Hawai'i Change Leaders Project Faculty
Karen Aka
From the schoolhouse to the statehouse, Karen Aka has been involved in education and training for over thirty years. She spent the first eight years of her career as a special education teacher and supervisor in the inner city of Pittsburgh, PA. After moving to Hawai’i, she taught in a private school for Hawaiian/Part-Hawaiian students. This experience generated interest in indigenous, culturally congruent education. She was able to pursue that interest when she worked with a federally funded, educational laboratory in Honolulu that serves eight entities in Micronesia, American Samoa and Hawai’i. At the lab, her work expanded to education policy reform. In 1994, Karen began and successfully completed a two year collaborative effort to recodify the education chapter of the Hawai’i Revised Statutes into a coherent policy framework. The recodification was facilitated through the Chair of the State Senate Education Committee. She also served for two-terms as a Governor-appointed State Commissioner for the Education Commission of the States. Since 1996 she has been the President of her own company, Knowledge, Inc.

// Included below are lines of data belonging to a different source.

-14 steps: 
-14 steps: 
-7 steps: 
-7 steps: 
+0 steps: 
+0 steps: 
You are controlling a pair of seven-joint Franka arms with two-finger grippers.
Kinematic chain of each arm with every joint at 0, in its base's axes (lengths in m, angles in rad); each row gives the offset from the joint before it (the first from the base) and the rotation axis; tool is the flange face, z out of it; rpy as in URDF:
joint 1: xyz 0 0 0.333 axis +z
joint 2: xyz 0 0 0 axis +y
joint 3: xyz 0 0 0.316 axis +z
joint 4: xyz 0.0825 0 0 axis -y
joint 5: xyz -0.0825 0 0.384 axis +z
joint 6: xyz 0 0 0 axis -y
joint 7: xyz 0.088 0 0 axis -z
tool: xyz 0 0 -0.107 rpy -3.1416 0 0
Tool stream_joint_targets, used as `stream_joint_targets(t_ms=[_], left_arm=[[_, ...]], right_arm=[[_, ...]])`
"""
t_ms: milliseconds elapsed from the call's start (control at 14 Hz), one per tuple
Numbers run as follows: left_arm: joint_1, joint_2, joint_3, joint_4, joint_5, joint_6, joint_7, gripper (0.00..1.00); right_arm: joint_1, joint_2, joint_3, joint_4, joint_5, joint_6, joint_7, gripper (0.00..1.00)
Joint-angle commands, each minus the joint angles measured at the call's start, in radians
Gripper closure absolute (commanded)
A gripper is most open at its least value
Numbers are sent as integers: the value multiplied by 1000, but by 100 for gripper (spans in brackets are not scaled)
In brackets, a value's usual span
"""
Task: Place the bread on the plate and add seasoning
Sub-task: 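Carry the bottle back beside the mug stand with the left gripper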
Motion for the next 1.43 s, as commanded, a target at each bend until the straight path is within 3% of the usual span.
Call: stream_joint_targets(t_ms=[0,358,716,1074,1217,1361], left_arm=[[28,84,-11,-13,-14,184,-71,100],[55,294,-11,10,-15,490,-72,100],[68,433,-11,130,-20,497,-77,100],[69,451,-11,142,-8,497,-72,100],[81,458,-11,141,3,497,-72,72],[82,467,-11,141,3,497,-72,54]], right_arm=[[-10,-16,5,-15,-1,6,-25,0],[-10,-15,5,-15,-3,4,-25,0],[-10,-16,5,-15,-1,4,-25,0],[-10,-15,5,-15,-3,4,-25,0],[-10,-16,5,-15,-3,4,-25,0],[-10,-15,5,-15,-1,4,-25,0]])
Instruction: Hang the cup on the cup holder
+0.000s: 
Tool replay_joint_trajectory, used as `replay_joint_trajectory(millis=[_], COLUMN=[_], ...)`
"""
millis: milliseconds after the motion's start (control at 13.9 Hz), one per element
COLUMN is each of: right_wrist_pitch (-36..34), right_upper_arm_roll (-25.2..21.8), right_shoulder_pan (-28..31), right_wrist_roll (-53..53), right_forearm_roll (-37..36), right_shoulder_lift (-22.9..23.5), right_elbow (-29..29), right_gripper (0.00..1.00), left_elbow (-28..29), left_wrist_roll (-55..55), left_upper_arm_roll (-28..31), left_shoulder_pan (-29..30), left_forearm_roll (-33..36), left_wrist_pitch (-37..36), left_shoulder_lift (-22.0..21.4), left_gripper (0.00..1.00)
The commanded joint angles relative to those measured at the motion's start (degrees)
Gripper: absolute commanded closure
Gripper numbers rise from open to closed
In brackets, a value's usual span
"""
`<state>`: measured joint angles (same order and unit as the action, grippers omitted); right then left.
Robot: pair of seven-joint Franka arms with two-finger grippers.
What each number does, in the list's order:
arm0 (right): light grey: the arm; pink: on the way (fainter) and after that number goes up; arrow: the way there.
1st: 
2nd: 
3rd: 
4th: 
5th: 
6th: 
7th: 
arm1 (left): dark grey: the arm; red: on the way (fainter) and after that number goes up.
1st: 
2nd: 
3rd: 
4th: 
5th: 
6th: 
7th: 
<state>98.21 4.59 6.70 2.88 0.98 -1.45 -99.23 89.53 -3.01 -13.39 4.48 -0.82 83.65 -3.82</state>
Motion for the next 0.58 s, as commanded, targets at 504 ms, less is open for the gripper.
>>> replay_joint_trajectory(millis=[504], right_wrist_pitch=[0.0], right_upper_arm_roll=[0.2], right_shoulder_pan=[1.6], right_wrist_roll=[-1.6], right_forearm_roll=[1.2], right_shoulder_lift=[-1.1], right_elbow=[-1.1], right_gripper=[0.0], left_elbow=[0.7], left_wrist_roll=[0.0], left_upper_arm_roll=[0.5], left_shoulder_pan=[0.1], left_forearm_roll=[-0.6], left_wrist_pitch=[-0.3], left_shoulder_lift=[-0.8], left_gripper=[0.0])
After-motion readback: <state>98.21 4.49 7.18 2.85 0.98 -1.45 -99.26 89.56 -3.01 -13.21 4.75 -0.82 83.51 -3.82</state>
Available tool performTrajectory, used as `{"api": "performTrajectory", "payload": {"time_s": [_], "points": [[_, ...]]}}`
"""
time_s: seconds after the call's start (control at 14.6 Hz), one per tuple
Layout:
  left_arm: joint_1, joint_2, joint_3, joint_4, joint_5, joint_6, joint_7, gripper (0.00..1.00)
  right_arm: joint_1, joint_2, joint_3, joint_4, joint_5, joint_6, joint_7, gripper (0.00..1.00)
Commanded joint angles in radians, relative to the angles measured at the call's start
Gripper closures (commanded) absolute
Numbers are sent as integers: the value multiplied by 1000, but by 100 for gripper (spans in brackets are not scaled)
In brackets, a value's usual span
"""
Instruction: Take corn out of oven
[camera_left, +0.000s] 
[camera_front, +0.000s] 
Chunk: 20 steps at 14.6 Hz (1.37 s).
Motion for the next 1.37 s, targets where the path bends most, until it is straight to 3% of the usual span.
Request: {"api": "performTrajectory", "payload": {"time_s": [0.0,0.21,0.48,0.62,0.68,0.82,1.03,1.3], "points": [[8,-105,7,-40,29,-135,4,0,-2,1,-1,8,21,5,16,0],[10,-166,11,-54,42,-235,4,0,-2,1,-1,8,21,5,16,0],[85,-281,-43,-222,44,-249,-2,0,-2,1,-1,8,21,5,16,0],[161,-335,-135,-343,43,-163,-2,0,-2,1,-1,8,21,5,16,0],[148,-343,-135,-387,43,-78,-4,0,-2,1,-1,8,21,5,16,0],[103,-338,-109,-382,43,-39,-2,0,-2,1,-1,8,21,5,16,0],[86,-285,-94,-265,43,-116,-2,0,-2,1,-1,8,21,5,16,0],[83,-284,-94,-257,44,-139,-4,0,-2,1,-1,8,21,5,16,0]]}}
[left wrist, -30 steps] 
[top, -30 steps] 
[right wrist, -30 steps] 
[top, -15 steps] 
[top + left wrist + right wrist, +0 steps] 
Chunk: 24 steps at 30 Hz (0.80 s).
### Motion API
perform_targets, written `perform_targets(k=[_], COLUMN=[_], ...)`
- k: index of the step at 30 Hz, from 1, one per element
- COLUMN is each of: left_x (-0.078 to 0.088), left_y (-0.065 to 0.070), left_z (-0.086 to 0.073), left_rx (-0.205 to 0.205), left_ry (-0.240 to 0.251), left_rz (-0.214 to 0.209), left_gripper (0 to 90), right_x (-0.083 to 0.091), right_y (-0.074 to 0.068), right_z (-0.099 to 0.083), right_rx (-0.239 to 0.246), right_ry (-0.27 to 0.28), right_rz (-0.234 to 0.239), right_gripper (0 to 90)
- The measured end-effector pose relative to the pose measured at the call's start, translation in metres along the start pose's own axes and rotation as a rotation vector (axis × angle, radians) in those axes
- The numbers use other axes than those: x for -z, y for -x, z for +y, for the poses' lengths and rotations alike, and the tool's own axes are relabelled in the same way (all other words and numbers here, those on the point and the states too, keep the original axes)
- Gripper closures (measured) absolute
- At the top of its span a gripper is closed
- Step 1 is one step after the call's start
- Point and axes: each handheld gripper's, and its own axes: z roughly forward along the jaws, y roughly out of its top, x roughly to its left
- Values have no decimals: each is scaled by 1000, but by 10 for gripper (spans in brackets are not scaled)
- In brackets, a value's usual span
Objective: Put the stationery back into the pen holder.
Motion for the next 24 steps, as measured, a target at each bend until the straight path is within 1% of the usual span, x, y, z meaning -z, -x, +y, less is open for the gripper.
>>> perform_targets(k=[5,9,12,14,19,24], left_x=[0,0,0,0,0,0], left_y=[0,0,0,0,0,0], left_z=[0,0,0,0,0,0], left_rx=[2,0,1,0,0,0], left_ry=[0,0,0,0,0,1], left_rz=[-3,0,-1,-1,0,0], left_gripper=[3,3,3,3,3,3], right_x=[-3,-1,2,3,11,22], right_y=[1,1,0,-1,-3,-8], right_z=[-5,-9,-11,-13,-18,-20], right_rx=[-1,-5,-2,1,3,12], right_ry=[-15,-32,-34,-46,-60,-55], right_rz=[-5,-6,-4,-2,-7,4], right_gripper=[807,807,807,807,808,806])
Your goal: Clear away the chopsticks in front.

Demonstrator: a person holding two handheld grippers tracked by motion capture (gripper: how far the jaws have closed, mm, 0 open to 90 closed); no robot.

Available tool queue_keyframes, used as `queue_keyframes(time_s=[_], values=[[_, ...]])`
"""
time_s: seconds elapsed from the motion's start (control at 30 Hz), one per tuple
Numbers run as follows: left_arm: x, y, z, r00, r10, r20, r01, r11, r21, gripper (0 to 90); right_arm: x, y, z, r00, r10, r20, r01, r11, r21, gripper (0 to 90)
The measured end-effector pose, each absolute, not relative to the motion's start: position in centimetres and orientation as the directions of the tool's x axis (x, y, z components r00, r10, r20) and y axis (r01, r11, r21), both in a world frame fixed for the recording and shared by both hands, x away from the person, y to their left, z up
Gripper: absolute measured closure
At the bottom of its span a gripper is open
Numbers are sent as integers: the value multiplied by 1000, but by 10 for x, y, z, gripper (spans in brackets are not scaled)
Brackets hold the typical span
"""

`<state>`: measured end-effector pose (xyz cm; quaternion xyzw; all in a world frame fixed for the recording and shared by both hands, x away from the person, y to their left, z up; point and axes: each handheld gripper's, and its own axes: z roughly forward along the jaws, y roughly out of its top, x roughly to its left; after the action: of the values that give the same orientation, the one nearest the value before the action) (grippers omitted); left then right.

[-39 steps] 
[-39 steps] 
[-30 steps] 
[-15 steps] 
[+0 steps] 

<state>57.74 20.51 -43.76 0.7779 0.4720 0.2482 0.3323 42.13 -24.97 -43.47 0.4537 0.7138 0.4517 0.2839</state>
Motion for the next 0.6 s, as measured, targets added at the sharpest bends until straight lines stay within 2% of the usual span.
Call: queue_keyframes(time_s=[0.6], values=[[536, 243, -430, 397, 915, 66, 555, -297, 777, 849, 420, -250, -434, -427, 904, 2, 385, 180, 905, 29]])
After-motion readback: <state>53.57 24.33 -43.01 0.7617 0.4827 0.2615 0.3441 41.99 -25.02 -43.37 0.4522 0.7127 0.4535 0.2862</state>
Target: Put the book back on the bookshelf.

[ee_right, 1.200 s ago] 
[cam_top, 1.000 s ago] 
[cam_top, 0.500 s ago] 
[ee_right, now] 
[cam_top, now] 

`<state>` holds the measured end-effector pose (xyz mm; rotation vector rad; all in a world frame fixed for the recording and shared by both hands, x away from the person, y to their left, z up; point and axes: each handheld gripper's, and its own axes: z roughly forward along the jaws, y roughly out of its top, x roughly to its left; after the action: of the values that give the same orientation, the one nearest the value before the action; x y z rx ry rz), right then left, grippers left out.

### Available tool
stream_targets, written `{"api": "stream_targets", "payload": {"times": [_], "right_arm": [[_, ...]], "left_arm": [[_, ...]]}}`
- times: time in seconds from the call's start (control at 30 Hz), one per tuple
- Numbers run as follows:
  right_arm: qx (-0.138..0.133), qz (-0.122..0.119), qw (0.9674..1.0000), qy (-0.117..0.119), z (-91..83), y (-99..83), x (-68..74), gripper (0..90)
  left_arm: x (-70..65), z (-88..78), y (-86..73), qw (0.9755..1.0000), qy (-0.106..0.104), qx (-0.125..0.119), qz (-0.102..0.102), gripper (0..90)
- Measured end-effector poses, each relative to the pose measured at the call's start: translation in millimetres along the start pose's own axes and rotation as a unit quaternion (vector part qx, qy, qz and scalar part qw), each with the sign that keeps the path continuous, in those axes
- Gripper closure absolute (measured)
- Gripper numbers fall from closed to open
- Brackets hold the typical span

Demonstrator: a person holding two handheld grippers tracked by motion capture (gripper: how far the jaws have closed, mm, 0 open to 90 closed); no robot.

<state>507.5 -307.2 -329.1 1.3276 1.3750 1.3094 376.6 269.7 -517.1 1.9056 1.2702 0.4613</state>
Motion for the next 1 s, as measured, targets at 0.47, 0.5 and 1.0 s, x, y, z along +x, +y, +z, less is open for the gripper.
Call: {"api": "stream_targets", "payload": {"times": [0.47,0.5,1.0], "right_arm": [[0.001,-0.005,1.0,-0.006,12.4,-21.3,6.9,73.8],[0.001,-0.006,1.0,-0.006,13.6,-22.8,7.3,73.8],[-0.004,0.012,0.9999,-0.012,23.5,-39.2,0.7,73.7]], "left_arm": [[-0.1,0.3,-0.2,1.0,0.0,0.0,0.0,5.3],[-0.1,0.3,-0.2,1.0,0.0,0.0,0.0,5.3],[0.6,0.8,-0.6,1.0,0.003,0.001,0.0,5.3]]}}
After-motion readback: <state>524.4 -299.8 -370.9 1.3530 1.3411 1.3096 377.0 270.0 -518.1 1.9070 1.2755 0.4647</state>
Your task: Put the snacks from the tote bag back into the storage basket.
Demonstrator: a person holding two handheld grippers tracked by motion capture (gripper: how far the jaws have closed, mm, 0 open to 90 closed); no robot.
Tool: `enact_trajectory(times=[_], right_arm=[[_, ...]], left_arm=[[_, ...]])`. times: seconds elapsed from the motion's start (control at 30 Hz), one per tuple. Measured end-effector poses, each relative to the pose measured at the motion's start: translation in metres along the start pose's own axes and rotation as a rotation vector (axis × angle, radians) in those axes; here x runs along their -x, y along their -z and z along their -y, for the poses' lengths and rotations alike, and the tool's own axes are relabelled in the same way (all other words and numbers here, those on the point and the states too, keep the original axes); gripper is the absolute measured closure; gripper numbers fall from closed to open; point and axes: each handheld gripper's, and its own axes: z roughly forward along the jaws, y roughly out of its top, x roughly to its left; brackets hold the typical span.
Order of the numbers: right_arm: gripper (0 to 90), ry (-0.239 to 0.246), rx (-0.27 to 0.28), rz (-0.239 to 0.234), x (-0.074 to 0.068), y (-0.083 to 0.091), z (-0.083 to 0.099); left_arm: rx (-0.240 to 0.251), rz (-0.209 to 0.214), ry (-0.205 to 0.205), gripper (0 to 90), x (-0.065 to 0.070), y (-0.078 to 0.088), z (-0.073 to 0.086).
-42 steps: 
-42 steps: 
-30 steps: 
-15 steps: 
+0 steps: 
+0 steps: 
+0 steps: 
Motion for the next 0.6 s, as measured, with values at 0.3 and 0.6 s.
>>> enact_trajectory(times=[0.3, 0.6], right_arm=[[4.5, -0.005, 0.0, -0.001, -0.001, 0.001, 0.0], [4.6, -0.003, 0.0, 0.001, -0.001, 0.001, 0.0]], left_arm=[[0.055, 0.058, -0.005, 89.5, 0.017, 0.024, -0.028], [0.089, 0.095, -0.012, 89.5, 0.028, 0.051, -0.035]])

Knowledge, Inc. provides training, facilitation, consultation, strategic planning and research to schools, school districts and various organizations. Her current work is focused on leadership development for public school principals. She is a faculty member of the Hawai’i Change Leadership Project that works with principals of K-12 feeder schools to develop Leadership Practice Communities. The intent is to leverage the collective genius of the group to maintain a laser focus on student performance and address the adaptive challenges they face as public educators. Additionally, she directs a Principals Leadership Academy that provides public school principals time and space to explore and define their personal and professional vision for leadership. Through school-business partnerships, principals experience external perspectives that challenge them to think in new and different ways. The academy serves as venue to support and promote change leadership.

Art Kaneshiro
Art is a faculty member of the Hawai'i Change Leadership Project. After spending 36 years with the Department of Education, Hawai'i, he is recently retired. During his tenure he held numerous school, district and state level positions and was recognized as a National Distinguished Principal in 1984. He did not start out pursuing education as a career but became interested in teaching while stationed in South Korea conducting conversational English classes for Korean high school students during his off duty hours. Today he continues to be in contact with a few of his original students, one who immigrated to the United States and presently lives in Hawai'i. His educational interests are beginning literacy in children and adults; organizational change, and organizational leadership. His interests also include reading, woodwork, making minor household repairs and helping the terminally ill and their survivors as a hospice volunteer.

Kyle Shodai
Kyle Shodai is a faculty member of the Hawai’i Change Leaders Project. Prior to becoming a member of the Hawai’i Faculty, Kyle was a high school teacher and a resource teacher in the Hawai’i Department of Education. Most recently his work as the High School Redesign coordinator at Aiea High School focused on implementing Small Learning Communities that help students make the transition into high school and then from grade-specific academies into career pathways relevant to their interests. His current professional interests focus on developing learning communities among adults in education and examining the rigor of professional conversations that occur among them in group settings. Some of his current work focuses on establishing learning communities among novice teachers at Kalani High School, developing competencies for effective collaboration in new members of School Community Councils on Kauai, sustaining and growing learning communities at Kaimuki Middle School that focus on improving instruction through differentiation, and studying the implementation of Leadership Practice Communities among Complex Area Superintendents and principals in the Hawai’i Change Leaders Project.